ARTICLE
Auteur(s) : S
Ouerhani1, K Rouissi1, R Marrakchi1, M Riadh Ben
Slama2, M Sfaxi2, M Ayed2, M
Chebil2, AB Elgaaied1
1Laboratoire de génétique, d’immunologie et de
pathologies humaines, faculté des sciences de Tunis El-Mannar-I,
2092 Tunis, Tunisie
2Service d’urologie, hôpital Charles-Nicole, Tunis,
Tunisie
Article reçu le 7 Novembre 2008, accepté le 19 Janvier 2009
Introduction
Bladder cancer is the fourth most common cancer in the men and the
ninth most common in the women [1]. Urothelial cell carcinomas
(UCC) represent more than 90% of bladder tumors and are classified
into superficial (pTa and pT1) and muscle invasive (≥ pT2) stages.
The majority of superficial tumors recur but progression to muscle
invasion is relatively infrequent. Only high-grade superficial
tumors (pTa GIII and pT1 GIII) progress to invasive disease and
represent a high-risk for death from disease [2]. The management of
bladder cancer is dependent on tumor stage and grade. The pTa
tumors are removed by transurethral resection, whereas invasive
tumors are treated by radical cystectomy with or without
postoperative chemotherapy. The pT1 tumors may be treated either as
pTa tumors or as pT2 tumors.
Cigarette smoking is the most important risk factor for bladder
cancer, accounting for 50% of cases in men and 35% in women [3].

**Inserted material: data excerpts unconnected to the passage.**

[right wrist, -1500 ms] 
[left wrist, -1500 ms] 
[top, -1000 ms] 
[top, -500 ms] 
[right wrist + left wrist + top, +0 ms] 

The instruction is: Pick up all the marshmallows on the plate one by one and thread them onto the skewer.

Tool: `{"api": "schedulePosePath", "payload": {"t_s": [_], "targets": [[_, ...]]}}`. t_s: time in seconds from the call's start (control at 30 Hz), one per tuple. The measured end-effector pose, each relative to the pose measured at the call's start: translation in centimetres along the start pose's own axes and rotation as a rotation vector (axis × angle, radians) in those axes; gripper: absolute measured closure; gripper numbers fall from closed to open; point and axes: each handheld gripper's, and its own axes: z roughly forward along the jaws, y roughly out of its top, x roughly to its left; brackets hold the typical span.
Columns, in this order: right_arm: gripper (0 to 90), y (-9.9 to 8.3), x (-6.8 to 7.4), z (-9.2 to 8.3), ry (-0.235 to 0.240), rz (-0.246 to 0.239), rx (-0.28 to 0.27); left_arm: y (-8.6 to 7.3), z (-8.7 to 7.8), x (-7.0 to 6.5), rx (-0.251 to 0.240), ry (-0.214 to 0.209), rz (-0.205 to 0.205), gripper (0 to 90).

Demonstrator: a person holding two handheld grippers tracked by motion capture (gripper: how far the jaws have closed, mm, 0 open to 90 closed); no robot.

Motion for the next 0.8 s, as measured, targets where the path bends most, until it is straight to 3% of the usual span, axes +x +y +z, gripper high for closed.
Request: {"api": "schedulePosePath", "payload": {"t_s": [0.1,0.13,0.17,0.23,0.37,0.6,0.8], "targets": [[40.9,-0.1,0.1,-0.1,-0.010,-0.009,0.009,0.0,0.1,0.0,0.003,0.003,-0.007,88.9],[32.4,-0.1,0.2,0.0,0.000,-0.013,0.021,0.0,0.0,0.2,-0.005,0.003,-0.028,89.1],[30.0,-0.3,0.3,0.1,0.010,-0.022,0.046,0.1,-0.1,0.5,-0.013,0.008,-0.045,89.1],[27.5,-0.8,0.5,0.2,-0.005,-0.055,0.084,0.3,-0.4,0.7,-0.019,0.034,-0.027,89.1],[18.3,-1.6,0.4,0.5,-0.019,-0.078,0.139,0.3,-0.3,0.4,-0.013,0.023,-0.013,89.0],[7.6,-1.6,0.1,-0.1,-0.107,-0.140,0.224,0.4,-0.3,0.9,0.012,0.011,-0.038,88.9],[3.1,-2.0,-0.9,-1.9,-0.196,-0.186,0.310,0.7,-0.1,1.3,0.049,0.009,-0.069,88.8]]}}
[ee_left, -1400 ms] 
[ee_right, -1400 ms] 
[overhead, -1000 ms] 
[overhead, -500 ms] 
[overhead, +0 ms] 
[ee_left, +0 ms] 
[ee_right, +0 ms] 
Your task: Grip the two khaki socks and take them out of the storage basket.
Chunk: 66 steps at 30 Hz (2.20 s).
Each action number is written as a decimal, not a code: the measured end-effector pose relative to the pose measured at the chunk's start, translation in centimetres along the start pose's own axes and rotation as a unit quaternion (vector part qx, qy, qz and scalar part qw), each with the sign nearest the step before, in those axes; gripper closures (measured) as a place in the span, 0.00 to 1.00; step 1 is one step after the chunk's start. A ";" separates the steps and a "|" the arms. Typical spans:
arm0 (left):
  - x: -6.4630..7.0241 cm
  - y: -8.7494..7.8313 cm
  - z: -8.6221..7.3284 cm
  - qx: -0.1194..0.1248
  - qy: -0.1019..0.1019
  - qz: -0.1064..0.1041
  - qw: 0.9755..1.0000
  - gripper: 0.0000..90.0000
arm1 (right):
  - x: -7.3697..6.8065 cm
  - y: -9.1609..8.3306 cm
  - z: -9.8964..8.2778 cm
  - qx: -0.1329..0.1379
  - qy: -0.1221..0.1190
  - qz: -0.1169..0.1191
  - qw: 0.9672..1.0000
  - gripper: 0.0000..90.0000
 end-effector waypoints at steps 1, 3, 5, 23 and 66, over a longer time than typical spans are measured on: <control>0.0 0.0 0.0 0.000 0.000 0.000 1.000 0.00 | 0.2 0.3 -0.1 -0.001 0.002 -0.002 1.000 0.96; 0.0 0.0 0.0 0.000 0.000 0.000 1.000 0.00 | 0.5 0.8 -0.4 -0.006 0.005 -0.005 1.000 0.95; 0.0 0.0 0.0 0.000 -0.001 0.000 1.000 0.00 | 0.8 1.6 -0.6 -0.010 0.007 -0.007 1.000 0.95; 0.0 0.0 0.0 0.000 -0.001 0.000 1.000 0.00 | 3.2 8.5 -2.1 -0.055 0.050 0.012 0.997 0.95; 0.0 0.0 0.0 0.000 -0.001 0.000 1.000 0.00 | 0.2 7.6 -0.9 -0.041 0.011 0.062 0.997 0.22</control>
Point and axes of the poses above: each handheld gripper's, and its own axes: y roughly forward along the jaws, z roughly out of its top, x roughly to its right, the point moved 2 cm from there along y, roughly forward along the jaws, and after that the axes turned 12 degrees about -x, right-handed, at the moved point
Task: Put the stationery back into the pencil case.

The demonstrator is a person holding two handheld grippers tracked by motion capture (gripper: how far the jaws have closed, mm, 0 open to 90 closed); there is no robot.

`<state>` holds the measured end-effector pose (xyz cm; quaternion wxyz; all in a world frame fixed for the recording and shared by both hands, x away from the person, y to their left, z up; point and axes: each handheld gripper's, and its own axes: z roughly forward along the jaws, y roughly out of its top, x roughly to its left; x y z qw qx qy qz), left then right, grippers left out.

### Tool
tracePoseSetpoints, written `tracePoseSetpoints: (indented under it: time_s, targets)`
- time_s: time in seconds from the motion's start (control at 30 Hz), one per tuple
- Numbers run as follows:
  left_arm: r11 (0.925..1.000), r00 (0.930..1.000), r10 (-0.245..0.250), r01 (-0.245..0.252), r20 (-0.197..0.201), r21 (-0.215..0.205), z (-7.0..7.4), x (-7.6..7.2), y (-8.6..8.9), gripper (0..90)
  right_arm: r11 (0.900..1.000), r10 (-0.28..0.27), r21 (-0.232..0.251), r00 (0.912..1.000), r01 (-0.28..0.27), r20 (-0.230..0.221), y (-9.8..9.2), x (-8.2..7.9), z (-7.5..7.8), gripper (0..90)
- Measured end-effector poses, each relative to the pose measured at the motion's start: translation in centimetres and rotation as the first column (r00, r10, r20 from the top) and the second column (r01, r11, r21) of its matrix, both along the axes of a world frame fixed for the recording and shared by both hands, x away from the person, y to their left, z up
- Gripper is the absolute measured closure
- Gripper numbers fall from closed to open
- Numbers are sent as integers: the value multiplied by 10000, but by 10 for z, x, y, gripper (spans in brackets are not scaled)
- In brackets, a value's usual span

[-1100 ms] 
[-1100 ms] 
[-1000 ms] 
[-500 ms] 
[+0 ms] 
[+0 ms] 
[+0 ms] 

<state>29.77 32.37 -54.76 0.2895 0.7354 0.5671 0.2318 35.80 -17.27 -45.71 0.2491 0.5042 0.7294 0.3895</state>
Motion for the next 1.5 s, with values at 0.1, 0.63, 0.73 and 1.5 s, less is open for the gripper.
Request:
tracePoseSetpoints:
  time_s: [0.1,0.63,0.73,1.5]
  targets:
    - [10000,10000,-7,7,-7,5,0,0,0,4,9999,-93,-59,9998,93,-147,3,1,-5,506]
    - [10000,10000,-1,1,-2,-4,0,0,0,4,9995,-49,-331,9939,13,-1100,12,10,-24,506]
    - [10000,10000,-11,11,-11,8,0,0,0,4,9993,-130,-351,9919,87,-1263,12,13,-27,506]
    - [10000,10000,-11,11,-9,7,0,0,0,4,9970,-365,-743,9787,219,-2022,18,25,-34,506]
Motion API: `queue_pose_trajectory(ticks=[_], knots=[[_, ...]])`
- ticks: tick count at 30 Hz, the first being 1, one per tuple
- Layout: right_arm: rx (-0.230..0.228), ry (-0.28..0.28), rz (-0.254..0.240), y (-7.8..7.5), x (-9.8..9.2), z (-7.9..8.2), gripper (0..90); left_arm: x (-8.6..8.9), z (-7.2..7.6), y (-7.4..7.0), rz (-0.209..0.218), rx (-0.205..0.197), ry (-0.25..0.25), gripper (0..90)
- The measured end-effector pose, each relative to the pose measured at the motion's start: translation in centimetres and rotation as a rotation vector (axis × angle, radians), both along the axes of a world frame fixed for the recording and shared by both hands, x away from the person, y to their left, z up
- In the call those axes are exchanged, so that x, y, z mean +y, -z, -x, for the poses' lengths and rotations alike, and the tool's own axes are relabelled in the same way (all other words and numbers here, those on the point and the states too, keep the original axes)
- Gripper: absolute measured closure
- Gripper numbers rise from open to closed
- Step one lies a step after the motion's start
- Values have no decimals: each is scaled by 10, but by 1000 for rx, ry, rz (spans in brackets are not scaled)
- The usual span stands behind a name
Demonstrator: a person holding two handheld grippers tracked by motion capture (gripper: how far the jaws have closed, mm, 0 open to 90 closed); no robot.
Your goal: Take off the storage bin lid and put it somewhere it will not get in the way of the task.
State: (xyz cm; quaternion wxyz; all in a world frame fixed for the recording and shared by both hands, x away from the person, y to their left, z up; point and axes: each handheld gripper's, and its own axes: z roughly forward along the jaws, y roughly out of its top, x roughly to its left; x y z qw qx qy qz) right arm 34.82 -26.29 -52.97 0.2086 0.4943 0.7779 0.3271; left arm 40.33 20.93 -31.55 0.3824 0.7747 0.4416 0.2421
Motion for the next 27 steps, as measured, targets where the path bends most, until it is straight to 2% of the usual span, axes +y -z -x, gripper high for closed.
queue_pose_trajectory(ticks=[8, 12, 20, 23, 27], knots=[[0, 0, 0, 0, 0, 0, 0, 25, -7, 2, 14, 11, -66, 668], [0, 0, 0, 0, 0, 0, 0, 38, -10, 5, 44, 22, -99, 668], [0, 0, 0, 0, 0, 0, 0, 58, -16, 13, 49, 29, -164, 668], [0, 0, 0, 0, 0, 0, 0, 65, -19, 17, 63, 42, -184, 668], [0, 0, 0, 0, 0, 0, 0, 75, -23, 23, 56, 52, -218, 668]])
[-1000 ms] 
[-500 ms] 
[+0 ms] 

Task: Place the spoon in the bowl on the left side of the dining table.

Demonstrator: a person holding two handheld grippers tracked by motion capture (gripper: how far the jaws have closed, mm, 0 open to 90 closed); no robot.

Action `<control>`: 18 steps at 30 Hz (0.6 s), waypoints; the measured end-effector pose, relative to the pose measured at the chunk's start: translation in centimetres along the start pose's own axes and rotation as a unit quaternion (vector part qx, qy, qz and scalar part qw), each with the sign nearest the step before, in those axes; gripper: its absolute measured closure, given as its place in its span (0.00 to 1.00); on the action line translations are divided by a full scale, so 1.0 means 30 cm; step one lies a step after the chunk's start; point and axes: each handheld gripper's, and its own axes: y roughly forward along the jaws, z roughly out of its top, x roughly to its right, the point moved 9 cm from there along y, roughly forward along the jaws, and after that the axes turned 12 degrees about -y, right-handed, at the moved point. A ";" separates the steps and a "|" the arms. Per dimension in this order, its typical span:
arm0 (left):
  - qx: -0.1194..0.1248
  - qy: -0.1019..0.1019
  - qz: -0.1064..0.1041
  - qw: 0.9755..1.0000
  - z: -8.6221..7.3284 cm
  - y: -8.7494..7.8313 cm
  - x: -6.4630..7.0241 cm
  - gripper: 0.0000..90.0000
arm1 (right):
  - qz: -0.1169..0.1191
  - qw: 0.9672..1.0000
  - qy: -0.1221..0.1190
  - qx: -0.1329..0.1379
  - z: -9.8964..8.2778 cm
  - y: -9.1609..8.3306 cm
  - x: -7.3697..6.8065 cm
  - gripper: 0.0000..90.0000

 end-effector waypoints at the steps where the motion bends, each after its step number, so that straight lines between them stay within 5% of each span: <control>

A meta-analysis reported that cigarette smokers have a risk of
2.57 (95% confidence intervals [CI]: [2.20-3.00]) compared to
non-smokers [3]. Tobacco components, such as 4-aminobiphenyl
(4-ABP), increase bladder cancer risk by inducing local somatic
mutations. Indeed, the study of Feng et al. [4] has reported that
cigarette smoke generates a substantial amount of 4-ABP and
metabolically activated 4-ABP preferentially binds to codons 280
and 285 of the p53 gene. The p53 alterations occur predominantly in
invasive and high-grade superficial tumors [5]. In fact, Thompson
et al. [6] have suggested that bladder tumors in patients who smoke
tend to be large, multifocal and demonstrate high-histological
grade and stage.
Hypothetically, the mutational spectra of somatically altered
genes (such as p53) in environmentally associated cancers such as
bladder cancer may be influenced by the properties of relevant
phase I and phase II xenobiotic metabolizing enzymes, as well as by
the efficiency of the DNA repair system and other cellular host
factors. The xenobiotic-metabolizing machinery includes oxidative
enzymes (phase I), which may generally activate compounds to become
carcinogenic and phase II conjugating enzymes, considered rather
protective since they detoxify a number of reactive chemical
carcinogens [7]. The conjugating process (phase II) is mainly
controlled by the superfamilies of glutathione-S-transferases (GST)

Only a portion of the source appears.